What about religious homosexuals? If churches can still refuse to marry homosexual couples you still have a rights violation; they shouldn't be able to legally discriminate on this basis. Your "solution" is just a fatalistic sop to bigots.

It is also not the government's role, or that of the wider society's, to enforce rules of behaviour for religions. If a member of a church feels discriminated against by their church, they have two options: agitate to change the mind of their faith community, or leave it.

But note: because they can't get that church to marry them doesn't mean they cannot get another church to do so. Here in Australia I am willing to bet the Uniting Church would be happy to marry gays and lesbians. The market would resolve this pretty quickly.

By John S. Wilkins (not verified) on 02 May 2008 #permalink

It is also not the government's role, or that of the wider society's, to enforce rules of behaviour for religions.
You must mean that in a very narrow sense. Because, I want my government (via police) to stomp all over religious bigotry and vice.....And arrest the guy who says he's gonna kill or damage me in the name of his delusion....

By Brian English (not verified) on 03 May 2008 #permalink

No, I mean it as I said it. If a government enforces rules of behaviour for religions then it is interfering in the private affairs of citizens just as much as if it enforces religious rules for the non-religious. What you are talking about are general principles that enjoin upon all citizens and institutions, not merely the religious ones.

By John S. Wilkins (not verified) on 03 May 2008 #permalink

Don't you think any protections against discrimination apply to religious institutions? Should a church be allowed to refuse to marry an interracial couple? I don't think this is a an issue of church-state separation; religious institutions are still subject to law.

No I think that any non-state institution or institution acting under internal rules rather than those mandated by law (such as employment laws) should be free to discriminate so long as none are harmed (for values of harm that are pretty rigorous, and exclude "mental anguish"). Nobody is forced by circumstance to join or engage in a faith community. If they are, then they must abide by its rules.
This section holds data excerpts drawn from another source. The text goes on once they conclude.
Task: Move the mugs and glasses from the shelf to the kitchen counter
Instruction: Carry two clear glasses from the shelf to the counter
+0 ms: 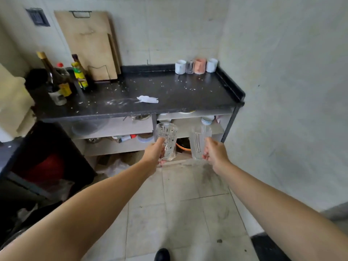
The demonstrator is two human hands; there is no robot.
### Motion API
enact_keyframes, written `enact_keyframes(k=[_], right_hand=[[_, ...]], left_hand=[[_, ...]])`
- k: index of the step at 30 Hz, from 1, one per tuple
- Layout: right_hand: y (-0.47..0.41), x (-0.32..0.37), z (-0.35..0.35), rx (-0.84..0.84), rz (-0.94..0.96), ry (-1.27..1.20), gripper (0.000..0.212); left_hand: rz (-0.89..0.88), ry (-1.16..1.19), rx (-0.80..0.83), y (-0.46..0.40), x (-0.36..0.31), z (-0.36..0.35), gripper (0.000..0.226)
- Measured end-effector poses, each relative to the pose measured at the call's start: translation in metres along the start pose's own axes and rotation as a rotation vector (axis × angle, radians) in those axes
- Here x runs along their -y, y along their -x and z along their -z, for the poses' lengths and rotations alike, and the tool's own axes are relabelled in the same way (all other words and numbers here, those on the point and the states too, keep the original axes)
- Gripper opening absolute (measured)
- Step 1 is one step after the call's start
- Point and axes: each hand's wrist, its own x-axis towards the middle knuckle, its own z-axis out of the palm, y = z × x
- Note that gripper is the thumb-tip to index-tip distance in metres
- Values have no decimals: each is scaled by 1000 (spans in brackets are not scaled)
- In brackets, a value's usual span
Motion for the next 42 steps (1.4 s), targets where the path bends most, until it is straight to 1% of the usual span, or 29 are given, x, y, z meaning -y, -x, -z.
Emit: enact_keyframes(k=[2,6,9,12,15,19,23,27,31,34,38,42], right_hand=[[-30,13,0,-55,-4,-16,40],[-84,39,8,-97,-22,-51,39],[-133,55,19,-108,-28,-54,38],[-192,72,32,-108,-19,-12,35],[-249,93,48,-77,-4,-20,38],[-332,130,71,-64,5,31,44],[-406,153,79,-86,0,30,46],[-477,166,73,-97,-35,-3,46],[-546,180,59,-104,-48,-6,44],[-595,189,48,-136,-93,-14,44],[-657,200,36,-164,-138,-14,43],[-711,208,31,-149,-167,-17,42]], left_hand=[[-8,-2,40,-32,-21,-13,34],[-1,-2,44,-86,-56,-49,35],[39,27,73,-130,-78,-83,33],[32,14,84,-179,-99,-120,30],[16,17,103,-227,-121,-153,34],[16,49,82,-290,-161,-199,38],[78,134,29,-342,-187,-226,38],[127,162,2,-400,-208,-242,39],[156,166,35,-469,-232,-257,41],[179,134,59,-521,-251,-272,42],[201,136,55,-585,-278,-297,42],[244,151,62,-636,-289,-321,42]])
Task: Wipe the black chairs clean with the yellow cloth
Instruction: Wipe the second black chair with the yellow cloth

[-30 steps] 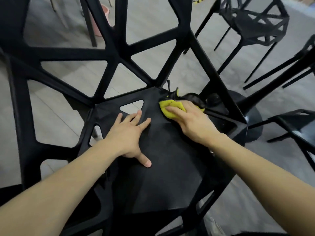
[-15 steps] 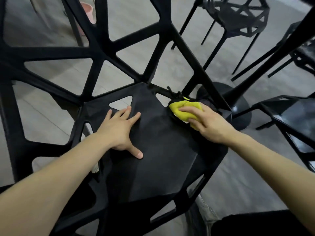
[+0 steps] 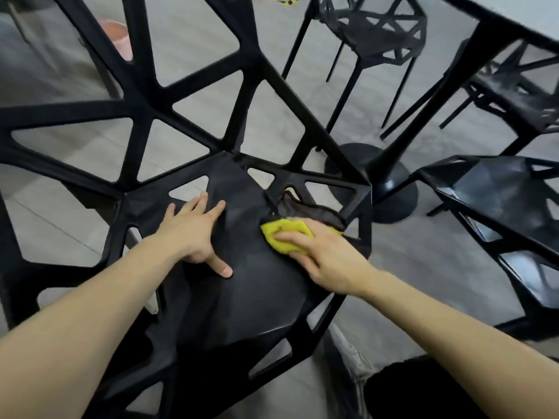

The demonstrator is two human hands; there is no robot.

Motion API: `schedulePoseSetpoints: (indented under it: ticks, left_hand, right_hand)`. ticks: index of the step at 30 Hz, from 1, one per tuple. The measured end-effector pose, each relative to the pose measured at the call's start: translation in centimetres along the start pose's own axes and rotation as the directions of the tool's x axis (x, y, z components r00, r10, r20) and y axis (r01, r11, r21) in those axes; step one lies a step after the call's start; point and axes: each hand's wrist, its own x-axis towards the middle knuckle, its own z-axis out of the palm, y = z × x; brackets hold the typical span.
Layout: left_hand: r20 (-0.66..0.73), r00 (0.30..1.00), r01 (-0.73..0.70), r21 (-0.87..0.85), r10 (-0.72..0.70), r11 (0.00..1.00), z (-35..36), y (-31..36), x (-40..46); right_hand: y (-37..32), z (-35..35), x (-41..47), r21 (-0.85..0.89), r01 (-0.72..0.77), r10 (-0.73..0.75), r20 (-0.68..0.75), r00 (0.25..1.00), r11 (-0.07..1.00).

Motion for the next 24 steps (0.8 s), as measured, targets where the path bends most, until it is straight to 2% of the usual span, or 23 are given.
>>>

If they don't like the rules, then they have the two options I mention above - change the rules internally, or leave.

A state in which the government can change private institutional rules for good reasons is equally capable of changing internal rules for bad reasons. I would, as a lesser evil, wish for a state that lacks that power.

By John S. Wilkins (not verified) on 03 May 2008 #permalink

John,

Your use of the term secular is problematic. As you may well know it refers to an arrangement where the people of the church keep out of matters of the city of men, but whose rules are still drawn up based on the guidelines of the canon. The protestant reformation did away with the church as an intermediary between the two cities - that of man and of god - leaving men to seek god through their conscience. In such an arrangement church doctrine is used to separate the religious and the secular.

Rimpal, words, and societies, evolve through time. "Secular" may have meant that once, when society was organised upon "Christian" lines. Now we can pull that particular ladder up behind us - we need it no more. The two kingdoms doctrine of Luther and the reformation no longer acts to support secular society - since the democratic revolution, that depends solely upon the will of the people, and in many societies, including my own, religious practitioners are in the minority. Even if they were all but the whole population, our social constitution implies that one religion may not impose its view or values upon non-members of that religion.

By John S. Wilkins (not verified) on 05 May 2008 #permalink

Re: #11

'Progeny' has a distinct biological meaning, not something brought to a relationship from outside, like a set of luggage or a table lamp.

Sorry: "It only hurts the progeny of gay and lesbian couples," still seems more humorous than possible.